覚悟

「そういえば、茨木君」


  「はっ!はいなんでしょう」


緊張な空気間だ漂っていたにもかかわらず、先輩は気の抜けた声で俺に話しかけてきたので少し動揺してしまった。


  「今日病院に行く日でしたよね。行かなくて大丈夫なんですか?」


その内容は昨日の夜の戦闘で俺に冷静さを取り戻させてくれた要因となった話の内容だった。


  「そういえばそうでしたね。でも、エメルさんが治療してくれたおかげで今は落ち着いてるので別に慌てる必要はないのかなと」


昨日の二人に出会うまでは、激しい腕の痛みに悩まされていたが、エメルさんが治療してくれてからというもの痛みが全くもって消え去った。


  「そうですか、それなら良かったです」


その事を聞いた先輩は、嬉しそうに微笑んでいた。しかしその微笑みも束の間、先輩の顔は、さっきまでの可愛らしい少女の顔ではなく、昨日の夜に見たあの顔になっていた。昨日の俺ならここで動揺していたが、今は違う。無知であれば良かったものを知ってしまった者の責任として、自分のわがままからこの地球が危機にさらされた責任として、その責任を果たさなくちゃならない。そう自分の心の中で呟き先輩を見据える。

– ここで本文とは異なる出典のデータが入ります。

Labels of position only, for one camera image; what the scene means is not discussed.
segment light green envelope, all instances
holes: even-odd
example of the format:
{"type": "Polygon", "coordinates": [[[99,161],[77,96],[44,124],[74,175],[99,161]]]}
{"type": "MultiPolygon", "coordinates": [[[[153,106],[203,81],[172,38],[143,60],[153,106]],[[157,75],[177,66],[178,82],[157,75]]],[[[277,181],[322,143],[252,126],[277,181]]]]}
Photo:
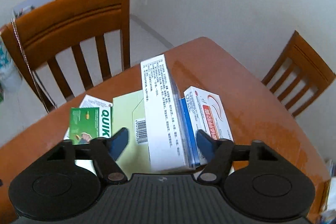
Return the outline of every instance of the light green envelope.
{"type": "Polygon", "coordinates": [[[133,173],[151,173],[142,90],[113,98],[112,133],[129,130],[129,142],[117,164],[130,179],[133,173]]]}

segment chair slat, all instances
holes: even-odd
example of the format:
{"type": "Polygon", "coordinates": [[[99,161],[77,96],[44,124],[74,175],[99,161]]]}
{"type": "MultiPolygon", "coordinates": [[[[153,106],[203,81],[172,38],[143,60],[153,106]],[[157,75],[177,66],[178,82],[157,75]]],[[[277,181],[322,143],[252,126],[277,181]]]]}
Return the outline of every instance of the chair slat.
{"type": "Polygon", "coordinates": [[[96,40],[101,76],[103,78],[103,81],[105,81],[111,78],[111,70],[109,65],[109,59],[107,57],[104,35],[95,37],[95,40],[96,40]]]}
{"type": "Polygon", "coordinates": [[[81,76],[84,88],[85,90],[88,90],[93,87],[93,83],[91,80],[91,76],[89,74],[89,70],[87,69],[87,66],[85,63],[85,59],[84,59],[81,46],[78,44],[78,45],[72,46],[71,48],[72,48],[73,56],[75,58],[75,62],[76,62],[76,65],[79,71],[79,75],[81,76]]]}
{"type": "Polygon", "coordinates": [[[293,88],[296,87],[296,85],[302,80],[304,76],[303,71],[301,71],[298,76],[293,80],[293,82],[290,83],[290,85],[278,96],[278,100],[281,102],[283,99],[285,99],[290,92],[293,90],[293,88]]]}
{"type": "Polygon", "coordinates": [[[285,108],[290,109],[310,88],[310,84],[305,85],[286,105],[285,108]]]}
{"type": "Polygon", "coordinates": [[[57,63],[56,58],[53,57],[48,60],[48,65],[66,101],[74,98],[74,94],[72,93],[70,86],[68,85],[68,82],[66,81],[64,74],[57,63]]]}
{"type": "Polygon", "coordinates": [[[283,82],[287,79],[290,73],[294,70],[295,64],[291,63],[289,67],[285,70],[285,72],[281,75],[278,81],[271,87],[270,91],[272,93],[276,92],[277,89],[283,84],[283,82]]]}
{"type": "Polygon", "coordinates": [[[292,115],[293,117],[296,117],[299,115],[302,111],[304,111],[318,96],[320,96],[322,92],[317,91],[312,97],[310,97],[305,103],[303,103],[302,106],[300,106],[297,110],[295,110],[292,115]]]}

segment cardboard box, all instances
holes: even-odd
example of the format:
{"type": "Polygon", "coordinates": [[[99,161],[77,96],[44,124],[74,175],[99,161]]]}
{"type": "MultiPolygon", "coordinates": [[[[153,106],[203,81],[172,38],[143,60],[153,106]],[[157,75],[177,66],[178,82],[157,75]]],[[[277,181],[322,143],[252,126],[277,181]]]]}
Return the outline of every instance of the cardboard box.
{"type": "Polygon", "coordinates": [[[194,169],[179,92],[165,56],[142,61],[140,67],[152,171],[194,169]]]}
{"type": "Polygon", "coordinates": [[[97,137],[112,135],[112,107],[72,108],[69,139],[73,144],[85,144],[97,137]]]}
{"type": "MultiPolygon", "coordinates": [[[[79,108],[92,108],[92,107],[93,108],[100,108],[100,107],[110,108],[112,107],[112,103],[86,94],[83,101],[79,105],[79,108]]],[[[71,137],[71,139],[73,140],[73,144],[87,143],[87,140],[85,140],[86,138],[87,140],[89,140],[90,138],[92,138],[92,136],[83,135],[83,138],[82,138],[82,134],[79,135],[79,134],[73,133],[71,137]]],[[[70,128],[68,128],[67,132],[64,135],[64,140],[67,140],[67,139],[70,139],[70,128]]],[[[92,160],[75,160],[75,164],[77,166],[83,167],[91,171],[92,173],[96,175],[96,171],[93,166],[92,160]]]]}
{"type": "MultiPolygon", "coordinates": [[[[194,137],[196,137],[197,130],[202,129],[214,140],[230,139],[233,141],[221,99],[217,94],[191,86],[184,92],[184,97],[194,137]]],[[[200,165],[206,164],[206,159],[198,148],[197,150],[200,165]]]]}

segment wooden chair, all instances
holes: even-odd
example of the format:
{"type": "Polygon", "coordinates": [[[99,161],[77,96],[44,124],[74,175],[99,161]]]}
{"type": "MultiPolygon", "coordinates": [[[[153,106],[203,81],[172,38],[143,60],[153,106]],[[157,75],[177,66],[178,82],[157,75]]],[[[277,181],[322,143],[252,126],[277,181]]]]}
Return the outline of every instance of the wooden chair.
{"type": "Polygon", "coordinates": [[[314,49],[300,36],[300,34],[295,31],[273,67],[262,80],[264,85],[267,85],[270,82],[287,58],[289,58],[292,63],[270,88],[270,91],[274,93],[284,83],[290,73],[297,67],[300,69],[300,72],[293,82],[291,82],[290,85],[278,96],[278,99],[280,101],[284,100],[303,78],[307,78],[308,81],[306,85],[285,105],[285,108],[287,110],[290,109],[310,88],[317,88],[314,95],[292,113],[292,115],[296,117],[314,100],[316,100],[316,98],[332,83],[335,79],[335,73],[328,67],[314,49]]]}
{"type": "MultiPolygon", "coordinates": [[[[106,80],[111,72],[104,33],[119,29],[122,70],[130,67],[129,0],[56,0],[18,18],[16,25],[31,69],[47,62],[67,101],[74,95],[56,61],[57,53],[72,48],[84,88],[88,90],[93,84],[79,43],[95,37],[102,78],[106,80]]],[[[19,71],[38,95],[12,25],[5,25],[0,33],[19,71]]],[[[48,109],[52,108],[46,95],[42,95],[48,109]]]]}

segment black plastic mount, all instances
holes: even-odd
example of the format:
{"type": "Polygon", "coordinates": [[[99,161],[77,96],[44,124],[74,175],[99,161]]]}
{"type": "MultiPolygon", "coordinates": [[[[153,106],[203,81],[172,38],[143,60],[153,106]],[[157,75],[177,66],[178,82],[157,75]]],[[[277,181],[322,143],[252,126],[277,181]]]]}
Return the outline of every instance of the black plastic mount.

  「今から話すことの全ては茨木君には何も関係はありませんし、知る必要もありません。ですが、今から話す情報を知れば、あなたはこの世界....いえ宇宙の醜悪さについて知ることとなり、本当にこちらの世界に介入せざるを得ません。それでもいいんですね?」


  「......」


覚悟は昨日のあの夜から出来ているはずなのに....それを拒もうとしている自分がいる。さっきまで責任がどうたらとか言ってたのに、いざその事について先輩から聞こうとするとなると、さっまでの自分が崩れていく。昨日のあれはノリで承諾しただけで、もしかしたら覚悟なんて決まっていなかったのかもしれない。見据えていた視線はいつの間にか下を向いていた。


  「今ここで、何も聞かず家に帰れば、普通の日常に戻れますよ。エネルとエメルの件はこちらで対処出来ますし」


先輩から放たれた言葉はこちらの心をくすぶってくる。


あぁ、いいなぁ。あの時コンビニに行かなければ......あの時公園に行かなければ....あの時エネルとエメルの会話を聞かなければ.....あの時勢いで飛び出さずいれば.....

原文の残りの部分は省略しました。